Improving Our Understanding of Liquefaction-Induced Displacements: Integration of Remote Sensing Data and Field Data from the 2010/2011 New Zealand Earthquakes

提高我们对液化引起的位移的理解：整合 2010/2011 年新西兰地震的遥感数据和现场数据

• 批准号: 1462855
• 负责人: Ellen Rathje
• 金额: $ 37.79万
• 依托单位: University of Texas at Austin
• 依托单位国家: 美国
• 项目类别: Standard Grant
• 财政年份: 2015
• 资助国家: 美国
• 起止时间: 2015-06-01 至 2020-05-31
• 项目状态: 已结题
• 来源: https://www.nsf.gov/awardsearch/showAward?AWD_ID=1462855&HistoricalAwards=false
• 关键词: Improving; Our; Understanding; Liquefaction; Induced

Liquefaction is a significant seismic hazard in which the induced ground movements cause severe damage to the built environment. Our understanding of the consequences of liquefaction is hampered by the limited field data that exist regarding liquefaction-induced movements (e.g., lateral spreading) during previous earthquakes. This project will investigate liquefaction-induced lateral spreading during the 2010 Darfield and 2011 Christchurch earthquakes in New Zealand using displacements derived from satellite imagery and LIDAR. These displacements will be integrated with subsurface, topographic, and geologic data to improve our understanding of the factors that influence liquefaction-induced lateral spreading displacements. The results of this work potentially will have far-reaching impact on geotechnical engineering because of new insights into the phenomenon of lateral spreading provided by the dense spatial resolution of the deformations measured by the remote sensing techniques. This work will substantiate a new displacement monitoring technique for the geotechnical community such that future earthquake studies and hazard mapping can take advantage of these techniques. With a combination of improved sensors (e.g., 50-cm resolution optical satellite imagery, 1-m resolution LIDAR) and advanced processing algorithms (e.g., precise georeferencing between images and datasets), it is now possible to monitor sub-meter displacements via remote sensing and at fine spatial resolution on the ground. The unprecedented spatial resolution of the deformations produced by remote sensing combined with the availability of an enormous amount of subsurface data in Christchurch provide a unique opportunity to improve our understanding of the characteristics that influence liquefaction-induced lateral deformations. The project also will involve detailed geologic mapping and interpretation by engineering geologists, and this information will be used to gain further insights into the geologic constraints that influence the observed displacement patterns and lateral spread kinematics. These data will allow us to investigate the influence and interconnections of the subsurface characteristics, spatial variability, geologic conditions, topography, ground motions, etc. on the observed movements; this understanding will improve both empirical and numerical models for predicting lateral spread displacements.

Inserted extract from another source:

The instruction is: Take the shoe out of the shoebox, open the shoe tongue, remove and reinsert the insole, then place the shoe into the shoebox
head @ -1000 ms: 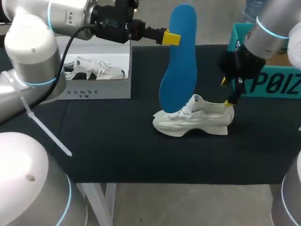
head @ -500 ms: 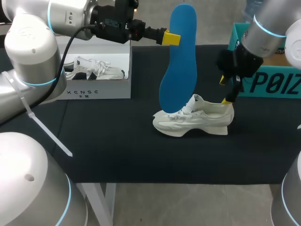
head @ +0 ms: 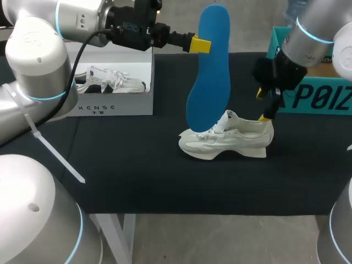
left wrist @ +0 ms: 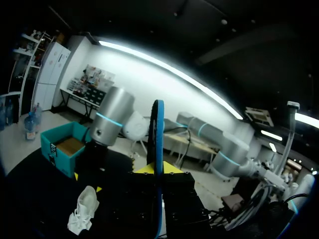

液化是一种重要的地震灾害，其引起的地表移动对建筑环境造成了严重的破坏。我们对液化后果的理解受到以前地震期间有关液化引起的运动(例如，横向扩散)的有限现场数据的阻碍。该项目将使用从卫星图像和激光雷达获得的位移来研究2010年新西兰达菲尔德和2011年克赖斯特彻奇地震期间液化引起的横向扩散。这些位移将与地下、地形和地质数据相结合，以提高我们对影响液化引起的侧向扩展位移的因素的理解。这项工作的结果可能会对岩土工程产生深远的影响，因为通过遥感技术测量的变形的高空间分辨率为横向扩展现象提供了新的见解。这项工作将为岩土工程界提供一种新的位移监测技术，以便今后的地震研究和危险测绘可以利用这些技术。由于结合了改进的传感器(例如50厘米分辨率的光学卫星图像、1米分辨率的激光雷达)和先进的处理算法(例如图像和数据集之间的精确地理参考)，现在可以通过遥感并在地面以精细的空间分辨率监测亚米级的位移。遥感产生的变形具有前所未有的空间分辨率，再加上克赖斯特彻奇大量地下数据的可获得性，这为我们提供了一个独特的机会，可以更好地了解影响液化引起的侧向变形的特征。该项目还将由工程地质学家进行详细的地质测绘和解释，这些信息将被用来进一步了解影响观测到的位移模式和横向扩展运动学的地质约束。这些数据将使我们能够调查地下特征、空间变异性、地质条件、地形、地面运动等对观测运动的影响和相互联系；这种理解将改进预测横向扩展位移的经验和数值模型。